Tf-Idf? No. Just kidding. Infromation retrieval, text mining, ML/DL ?! what is going on with this field ! Every other resource seems outdated? What is the state of art ?
Reading some of these posts : https://boyter.org/2010/08/build-vector-space-search-engine-python/
https://www.dr-josiah.com/2010/07/building-search-engine-using-redis-and.html
https://stevenloria.com/tf-idf/
https://stories.algolia.com/a-search-engine-in-css-b5ec4e902e97
I’d start off with not doing state of the art because it’s overkill for an “MVP”. And if you don’t need proper browser rendering of pages, there’s open source crawlers out there like Nutch that might work. If you’re making one yourself, the outdated academic papers and presentations by search companies are a good resource as the basic ideas of crawling and indexing haven’t changed too much (even if ranking and other components have changed a lot). A search engine is really a set of related components and there are many examples out there to use as inspiration for your MVP.
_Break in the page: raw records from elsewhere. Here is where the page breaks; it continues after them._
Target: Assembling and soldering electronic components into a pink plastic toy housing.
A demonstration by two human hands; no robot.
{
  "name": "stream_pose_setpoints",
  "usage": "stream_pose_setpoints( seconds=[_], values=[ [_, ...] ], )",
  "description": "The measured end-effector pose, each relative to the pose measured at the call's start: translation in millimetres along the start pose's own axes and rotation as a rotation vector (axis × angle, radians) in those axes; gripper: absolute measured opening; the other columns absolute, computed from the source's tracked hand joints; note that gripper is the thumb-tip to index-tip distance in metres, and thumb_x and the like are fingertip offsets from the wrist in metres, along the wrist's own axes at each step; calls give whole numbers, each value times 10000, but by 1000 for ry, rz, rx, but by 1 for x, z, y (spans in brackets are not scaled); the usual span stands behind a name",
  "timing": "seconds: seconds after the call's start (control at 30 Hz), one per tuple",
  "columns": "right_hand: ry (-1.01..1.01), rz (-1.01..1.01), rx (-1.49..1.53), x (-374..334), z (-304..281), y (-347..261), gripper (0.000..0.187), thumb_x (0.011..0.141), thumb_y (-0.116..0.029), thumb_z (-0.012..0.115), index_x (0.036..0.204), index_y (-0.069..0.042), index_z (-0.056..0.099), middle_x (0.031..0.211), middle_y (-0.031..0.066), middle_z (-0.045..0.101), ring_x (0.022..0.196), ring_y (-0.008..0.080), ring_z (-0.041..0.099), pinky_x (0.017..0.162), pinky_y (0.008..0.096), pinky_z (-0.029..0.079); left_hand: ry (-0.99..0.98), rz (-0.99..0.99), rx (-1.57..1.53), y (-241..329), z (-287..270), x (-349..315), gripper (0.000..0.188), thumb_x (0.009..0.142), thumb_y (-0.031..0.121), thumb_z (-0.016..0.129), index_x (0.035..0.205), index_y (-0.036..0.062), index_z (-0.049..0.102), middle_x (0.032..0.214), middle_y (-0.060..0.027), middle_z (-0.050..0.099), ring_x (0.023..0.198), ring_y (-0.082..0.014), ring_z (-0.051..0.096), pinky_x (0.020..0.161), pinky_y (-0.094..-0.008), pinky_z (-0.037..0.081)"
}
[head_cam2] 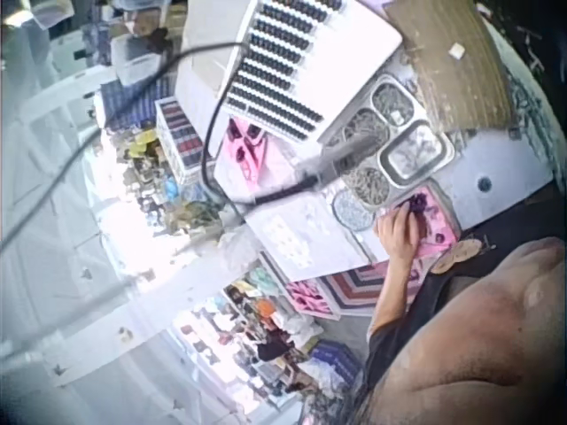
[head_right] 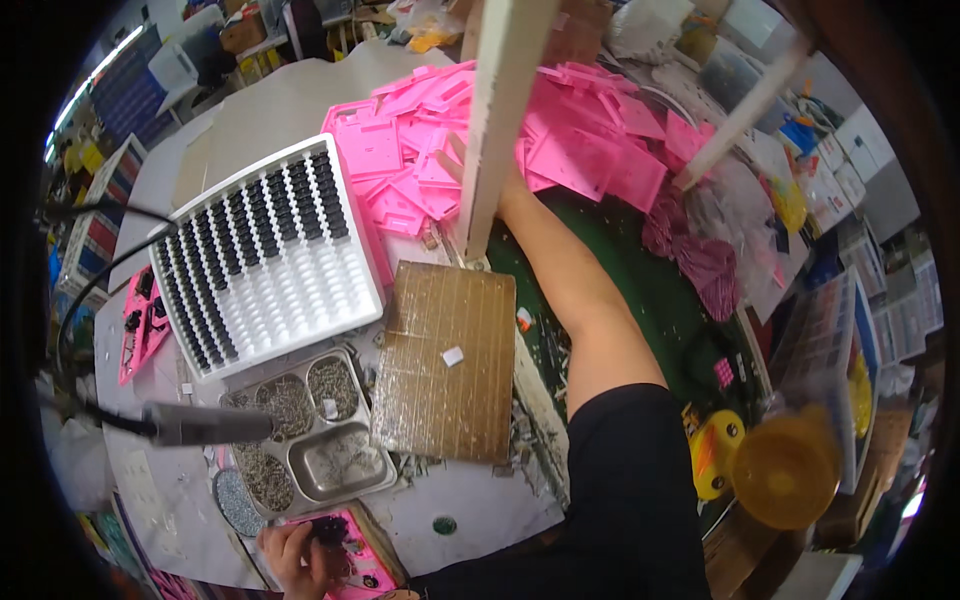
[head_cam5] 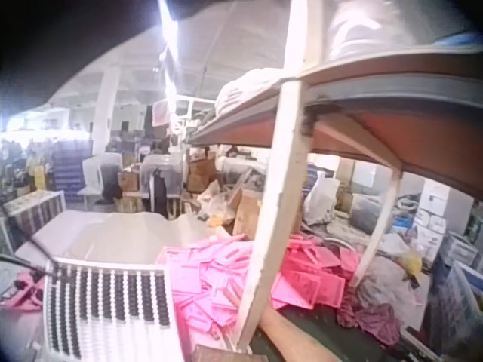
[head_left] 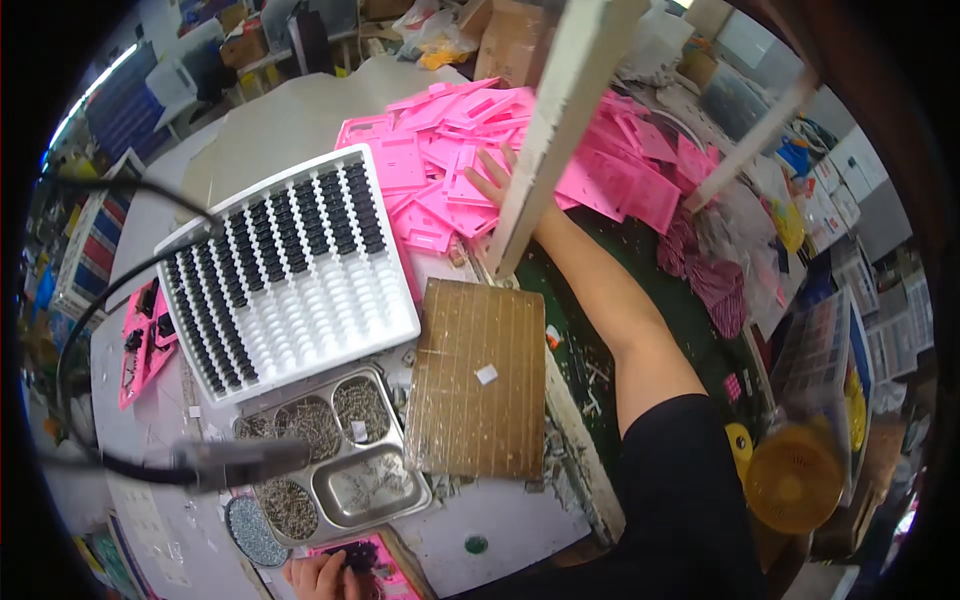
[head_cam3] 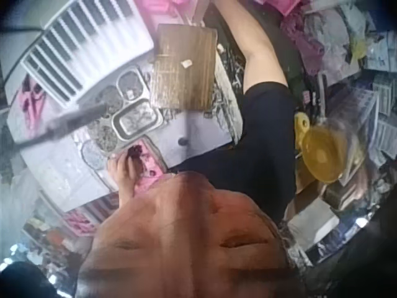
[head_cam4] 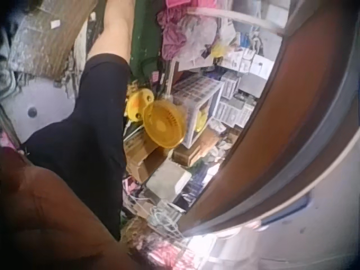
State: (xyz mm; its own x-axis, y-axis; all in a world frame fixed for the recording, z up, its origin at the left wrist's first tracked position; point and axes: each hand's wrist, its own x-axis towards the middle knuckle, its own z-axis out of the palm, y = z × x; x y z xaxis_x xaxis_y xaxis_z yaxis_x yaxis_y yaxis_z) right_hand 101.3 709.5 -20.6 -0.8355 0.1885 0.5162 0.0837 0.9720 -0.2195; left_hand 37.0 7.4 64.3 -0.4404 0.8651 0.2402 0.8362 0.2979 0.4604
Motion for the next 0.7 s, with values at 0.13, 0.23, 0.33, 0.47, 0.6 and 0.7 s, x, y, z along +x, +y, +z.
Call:
stream_pose_setpoints(
  seconds=[0.13,0.23,0.33,0.47,0.6,0.7],
  values=[
    [-371,117,-591,-5,2,15,997,844,-500,695,1645,-249,157,1616,217,352,1437,535,352,1208,603,268,-15,-76,-86,20,-11,30,258,853,69,722,1111,69,718,1009,-131,693,963,-333,636,939,-481,442],
    [-359,223,-499,-28,-69,-17,894,787,-375,771,1571,-221,370,1550,175,436,1359,422,472,1105,552,384,-103,-153,-94,40,-22,45,241,850,63,717,1091,65,721,997,-127,690,946,-332,638,905,-493,457],
    [-456,210,-560,-74,-135,-32,965,671,-333,874,1517,-158,443,1436,121,535,1262,339,553,985,474,488,-150,-191,-148,51,-26,53,225,855,69,710,1079,58,719,1006,-142,693,948,-350,641,899,-496,458],
    [-681,309,-515,-114,-180,-47,1146,640,-292,912,1593,-160,288,1532,186,418,1358,390,461,1090,525,418,-186,-239,-230,58,-16,67,206,869,103,700,1069,59,721,1024,-163,697,967,-374,640,905,-496,456],
    [-656,260,-274,-45,-186,-32,696,769,-288,810,1387,-114,542,1286,163,602,1240,376,542,1021,479,459,-259,-271,-255,65,-11,90,204,870,129,699,1057,52,721,1039,-175,700,976,-388,639,911,-505,453],
    [-256,28,-201,102,-143,-18,357,822,-281,729,1123,-92,687,1088,141,673,1082,347,607,916,464,502,-264,-305,-260,74,-8,102,219,867,132,698,1066,43,715,1047,-178,701,979,-393,636,919,-512,445]
  ],
)
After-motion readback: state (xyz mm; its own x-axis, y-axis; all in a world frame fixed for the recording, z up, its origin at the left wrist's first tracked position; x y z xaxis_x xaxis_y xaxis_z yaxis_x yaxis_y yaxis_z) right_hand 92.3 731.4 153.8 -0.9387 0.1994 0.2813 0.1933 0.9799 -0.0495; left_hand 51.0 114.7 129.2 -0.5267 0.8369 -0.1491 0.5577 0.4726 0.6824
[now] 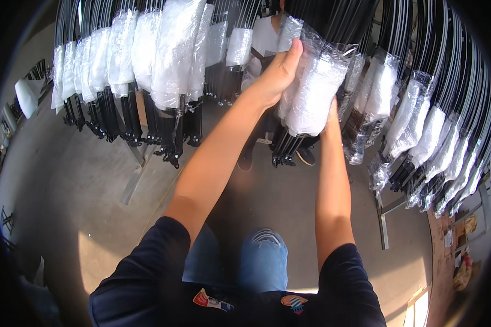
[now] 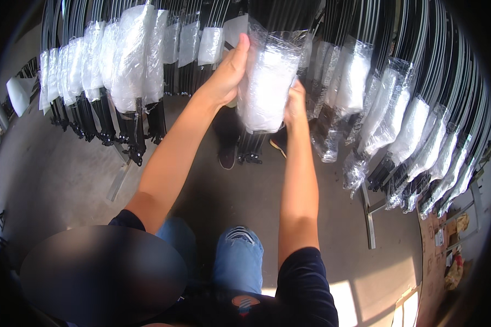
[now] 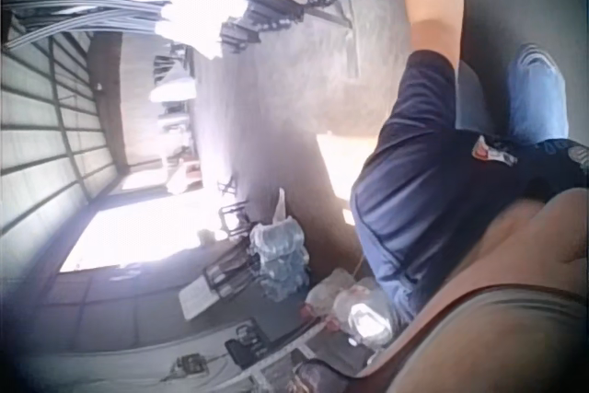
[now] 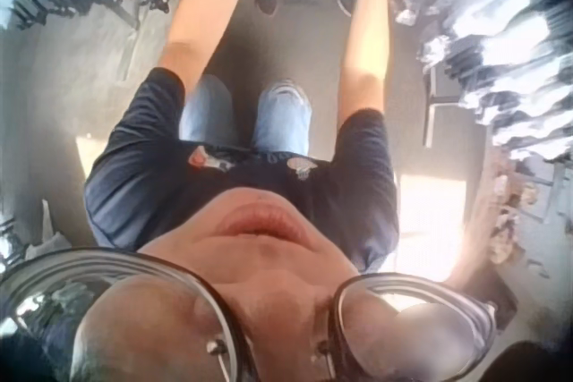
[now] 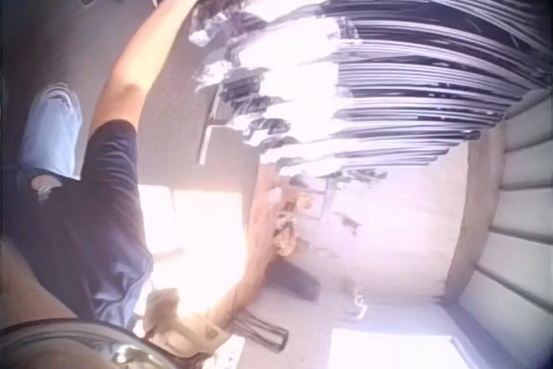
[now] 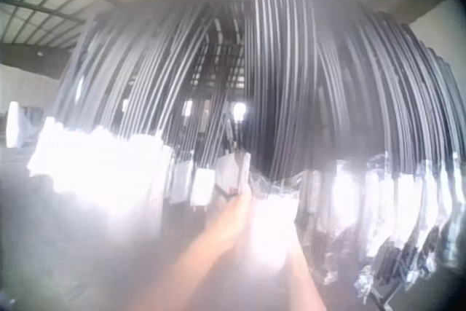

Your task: The person wraps clear plastic film around bundles of black metal poles using a roll of stretch wrap. They repeatedly pull film from the roll, encircle the pole bundles, and tear off the film to secure each bundle.

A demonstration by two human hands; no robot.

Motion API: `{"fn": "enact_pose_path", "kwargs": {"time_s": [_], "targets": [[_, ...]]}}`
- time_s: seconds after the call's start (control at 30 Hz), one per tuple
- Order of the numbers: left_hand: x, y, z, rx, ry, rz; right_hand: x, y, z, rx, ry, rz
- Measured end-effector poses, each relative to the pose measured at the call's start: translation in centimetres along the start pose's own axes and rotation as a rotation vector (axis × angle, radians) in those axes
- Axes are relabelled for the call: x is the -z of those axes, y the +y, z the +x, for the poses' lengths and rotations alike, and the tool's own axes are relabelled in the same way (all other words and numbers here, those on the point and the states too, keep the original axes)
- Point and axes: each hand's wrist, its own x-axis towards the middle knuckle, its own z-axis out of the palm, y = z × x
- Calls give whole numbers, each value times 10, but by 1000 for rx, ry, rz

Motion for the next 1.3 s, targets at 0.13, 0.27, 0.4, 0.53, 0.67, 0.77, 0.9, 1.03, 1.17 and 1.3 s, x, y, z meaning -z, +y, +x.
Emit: {"fn": "enact_pose_path", "kwargs": {"time_s": [0.13,0.27,0.4,0.53,0.67,0.77,0.9,1.03,1.17,1.3], "targets": [[-1,5,-3,9,12,282,-33,47,33,-223,-78,145],[21,29,-47,-699,295,1587,-25,66,30,-276,-54,157],[50,-30,-80,-273,298,615,-23,55,16,-256,-13,126],[71,-31,-73,-47,235,336,-35,34,-16,-170,92,74],[67,-38,-70,-103,315,403,-65,6,-85,45,0,163],[70,-48,-65,-124,358,417,-70,2,-88,362,-26,-598],[84,-46,-71,-10,395,66,-77,-9,-79,275,-78,-466],[83,-28,-112,-17,426,4,-70,-10,-76,272,-78,-403],[20,-18,-159,-75,391,242,-78,1,-94,390,96,-559],[-20,-28,-174,-161,465,741,-92,16,-179,365,-7,-530]]}}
https://danluu.com/sounds-easy/
It describes some of the various difficulties in building the next Google Search, much better than I could.
Neither it is some site-wide search que.
And not a business model as well.
Not a "privacy first but no results" search.
Something that works.
TLDR: my regex search engine needs result ranking to be more useful before I consider showing it to other humans.